There are legitimate reasons for scraping, such as SEO research or data gathering. But there are also content scapers that copy, steal and republish your content.
But it’s not that easy to tell the difference.
Artificial intelligence bots
The new challenge is AI (artificial intelligence) gathering bots.
There is no law or rule governing content gathering and scraping by AI companies.
But it’s almost guaranteed that AI bots have harvested data and content from your site.
Unlike search engine bots, AI bots do not identify themselves, so tracking or blocking them is impossible. They also do not respect robots.txt directives.
Until there is progress on this front, there is no reliable way to identify, block, or prevent AI bots from crawling your site.
Vulnerability scanners
This is another form of bot traffic that is mostly good but sometimes bad.
Web security companies naturally and helpfully scan for software, plugin, and theme vulnerabilities that can be patched and fixed.
But then there are hackers that are looking for the same vulnerabilities to access and control websites.
Again, it’s not easy to tell the good guys from the bad guys.
In most cases, the best approach is to let Cloudflare and Wordfence manage the issue. However, there are times when I have to add a manual block just to be sure.
Good bots and bad bots
Search engines like Google and Bing use bots to check your site. Without these, your site would never stand a chance of being indexed and your pages ranking for search.
You want your site and blog posts to rank on Google and Bing, so yes, these are really good bots.
Other good bots help you analyze your traffic. These might include Ahrefs, Semrush, and Ubersuggest, among others.
But yes, there are also bad bots, such as hackers and spammers, who don’t have your best interests in mind.
Learning how to tell the difference is not always easy. But excessively blocking bots will often do you more harm than good.
Again, all you can do is monitor, check, and then be selective about which ones you block or challenge.
I use a couple of free online tools to help me check.
One is AbuseIPDB. You can check any IP address to see if it has been reported as abusive.
Another is Scamalytics.
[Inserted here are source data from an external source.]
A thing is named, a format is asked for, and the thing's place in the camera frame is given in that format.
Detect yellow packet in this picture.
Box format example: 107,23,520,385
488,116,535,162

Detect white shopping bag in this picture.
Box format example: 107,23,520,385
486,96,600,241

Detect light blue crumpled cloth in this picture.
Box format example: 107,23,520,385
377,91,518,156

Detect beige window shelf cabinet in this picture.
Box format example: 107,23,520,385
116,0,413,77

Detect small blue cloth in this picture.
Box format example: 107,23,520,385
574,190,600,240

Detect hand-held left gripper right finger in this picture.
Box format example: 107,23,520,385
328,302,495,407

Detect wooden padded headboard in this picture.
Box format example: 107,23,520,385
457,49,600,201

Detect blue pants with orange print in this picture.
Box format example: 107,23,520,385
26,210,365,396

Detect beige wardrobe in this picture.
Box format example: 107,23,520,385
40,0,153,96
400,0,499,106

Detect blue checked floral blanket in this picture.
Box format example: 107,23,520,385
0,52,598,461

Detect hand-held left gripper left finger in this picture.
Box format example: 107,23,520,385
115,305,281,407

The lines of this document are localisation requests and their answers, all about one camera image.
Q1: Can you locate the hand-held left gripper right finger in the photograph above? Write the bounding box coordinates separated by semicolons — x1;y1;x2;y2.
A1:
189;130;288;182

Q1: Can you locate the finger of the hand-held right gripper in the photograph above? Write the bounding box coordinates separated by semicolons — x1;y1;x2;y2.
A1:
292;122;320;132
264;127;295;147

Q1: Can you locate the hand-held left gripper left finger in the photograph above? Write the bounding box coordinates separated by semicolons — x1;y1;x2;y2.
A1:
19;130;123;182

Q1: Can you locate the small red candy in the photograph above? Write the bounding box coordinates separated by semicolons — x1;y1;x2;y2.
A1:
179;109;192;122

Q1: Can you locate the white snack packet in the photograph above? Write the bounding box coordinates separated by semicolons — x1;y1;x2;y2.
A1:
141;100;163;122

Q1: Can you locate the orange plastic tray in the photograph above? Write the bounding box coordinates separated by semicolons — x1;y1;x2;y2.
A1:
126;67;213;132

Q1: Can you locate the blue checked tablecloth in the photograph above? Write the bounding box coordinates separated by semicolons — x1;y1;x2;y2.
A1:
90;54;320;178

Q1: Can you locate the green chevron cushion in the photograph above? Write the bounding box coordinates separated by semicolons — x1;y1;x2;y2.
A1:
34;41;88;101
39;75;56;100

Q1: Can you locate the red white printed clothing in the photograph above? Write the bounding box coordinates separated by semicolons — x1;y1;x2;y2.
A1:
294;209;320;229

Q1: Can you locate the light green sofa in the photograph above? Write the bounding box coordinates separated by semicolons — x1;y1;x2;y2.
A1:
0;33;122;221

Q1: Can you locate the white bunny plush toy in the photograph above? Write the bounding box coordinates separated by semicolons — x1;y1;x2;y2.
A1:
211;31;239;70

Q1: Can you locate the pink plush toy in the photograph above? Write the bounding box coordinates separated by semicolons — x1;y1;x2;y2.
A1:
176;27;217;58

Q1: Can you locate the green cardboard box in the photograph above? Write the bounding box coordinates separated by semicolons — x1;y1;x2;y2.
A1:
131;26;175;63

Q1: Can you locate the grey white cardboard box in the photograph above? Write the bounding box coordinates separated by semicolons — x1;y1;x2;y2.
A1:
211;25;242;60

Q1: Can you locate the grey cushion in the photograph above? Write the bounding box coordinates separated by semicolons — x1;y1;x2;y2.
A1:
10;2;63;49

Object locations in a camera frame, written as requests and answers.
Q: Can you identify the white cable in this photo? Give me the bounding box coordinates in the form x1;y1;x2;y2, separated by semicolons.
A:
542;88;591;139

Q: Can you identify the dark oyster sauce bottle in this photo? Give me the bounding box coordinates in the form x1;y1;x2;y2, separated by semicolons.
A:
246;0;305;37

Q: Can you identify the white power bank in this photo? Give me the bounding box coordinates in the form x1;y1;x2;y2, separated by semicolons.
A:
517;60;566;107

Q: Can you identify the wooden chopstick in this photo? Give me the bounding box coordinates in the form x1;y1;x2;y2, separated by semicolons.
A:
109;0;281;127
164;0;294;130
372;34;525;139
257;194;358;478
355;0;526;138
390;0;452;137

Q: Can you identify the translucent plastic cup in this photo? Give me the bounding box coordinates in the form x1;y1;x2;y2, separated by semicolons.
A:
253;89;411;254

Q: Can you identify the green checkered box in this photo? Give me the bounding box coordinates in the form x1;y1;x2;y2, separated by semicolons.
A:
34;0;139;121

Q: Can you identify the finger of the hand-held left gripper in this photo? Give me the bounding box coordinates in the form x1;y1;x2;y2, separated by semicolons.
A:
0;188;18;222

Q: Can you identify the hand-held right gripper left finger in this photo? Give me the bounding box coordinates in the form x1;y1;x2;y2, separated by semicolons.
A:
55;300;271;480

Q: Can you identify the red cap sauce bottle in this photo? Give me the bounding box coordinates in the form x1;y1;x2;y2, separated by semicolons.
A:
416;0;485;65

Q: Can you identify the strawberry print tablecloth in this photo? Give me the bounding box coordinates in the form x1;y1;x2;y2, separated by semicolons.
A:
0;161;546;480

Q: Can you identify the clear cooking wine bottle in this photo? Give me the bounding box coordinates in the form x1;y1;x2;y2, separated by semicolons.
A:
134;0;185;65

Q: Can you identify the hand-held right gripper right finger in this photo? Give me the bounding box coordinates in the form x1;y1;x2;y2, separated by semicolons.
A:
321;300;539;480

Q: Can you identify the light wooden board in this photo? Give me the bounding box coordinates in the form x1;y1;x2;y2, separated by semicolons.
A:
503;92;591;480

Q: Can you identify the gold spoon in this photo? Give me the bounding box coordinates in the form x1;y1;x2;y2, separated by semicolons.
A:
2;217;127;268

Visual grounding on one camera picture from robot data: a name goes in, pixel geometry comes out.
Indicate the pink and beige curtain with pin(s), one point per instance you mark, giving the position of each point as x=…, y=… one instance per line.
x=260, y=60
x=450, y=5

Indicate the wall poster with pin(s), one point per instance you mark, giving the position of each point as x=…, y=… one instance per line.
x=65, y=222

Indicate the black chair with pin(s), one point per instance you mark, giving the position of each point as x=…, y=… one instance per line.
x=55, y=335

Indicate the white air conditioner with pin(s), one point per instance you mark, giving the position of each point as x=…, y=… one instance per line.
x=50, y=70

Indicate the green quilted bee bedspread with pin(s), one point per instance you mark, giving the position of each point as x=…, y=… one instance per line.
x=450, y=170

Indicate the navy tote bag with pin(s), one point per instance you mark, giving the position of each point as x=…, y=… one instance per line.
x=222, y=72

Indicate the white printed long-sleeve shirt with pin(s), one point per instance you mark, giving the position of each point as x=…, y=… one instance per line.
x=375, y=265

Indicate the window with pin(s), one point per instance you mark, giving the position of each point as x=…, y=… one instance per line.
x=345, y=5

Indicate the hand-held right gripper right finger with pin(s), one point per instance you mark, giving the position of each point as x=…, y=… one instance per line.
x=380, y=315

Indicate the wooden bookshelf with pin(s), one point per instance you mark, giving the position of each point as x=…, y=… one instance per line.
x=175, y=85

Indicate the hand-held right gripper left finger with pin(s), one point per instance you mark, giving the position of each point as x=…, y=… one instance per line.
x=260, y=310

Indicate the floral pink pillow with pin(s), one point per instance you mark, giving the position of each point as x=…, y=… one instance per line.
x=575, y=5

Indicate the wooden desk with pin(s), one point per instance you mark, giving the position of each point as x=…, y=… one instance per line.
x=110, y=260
With this app, you can check the fraud score of an IP address.
Conclusion
You cannot stop spam and bad bot traffic on your website or blog.
All you can do is monitor it and try to manage it as best you can.
But don’t be surprised if you discover that around 65% of your site traffic is automated bots.
The latest report from Imperva confirms that bad bot activity is increasing every year.
All site owners can do, and should do, is learn how to manage the threats as effectively as possible.
Related reading: Cloudflare Cache Everything Improves WordPress TTFB By 90%
A great post, and it will be useful for a lot of people, but for non- techy people like me, it’s just too difficult.
What are scrapers, for example? How do you use JavaScript to temporarily block stuff?
I wanted to add, I think it was a MailChimp link, onto my site and it told me to add it to a part of the software. I had no idea how to do it so I didn’t bother.
There seems to be some idea that if you have a website, you understand these things.
Scrapers don’t visit and read a page on your site like normal visitors. They aim to download data and code from your site.
It could be for names, addresses, or locations. But other scapers are after your text content to copy and republish.
As for javascript blocking, you need to use a service or programs like Wordfence or Cloudflare.
I agree that you need a bit of technical know-how.
But once you set it up, or get someone to do it for you, it’s relatively easy to protect your site.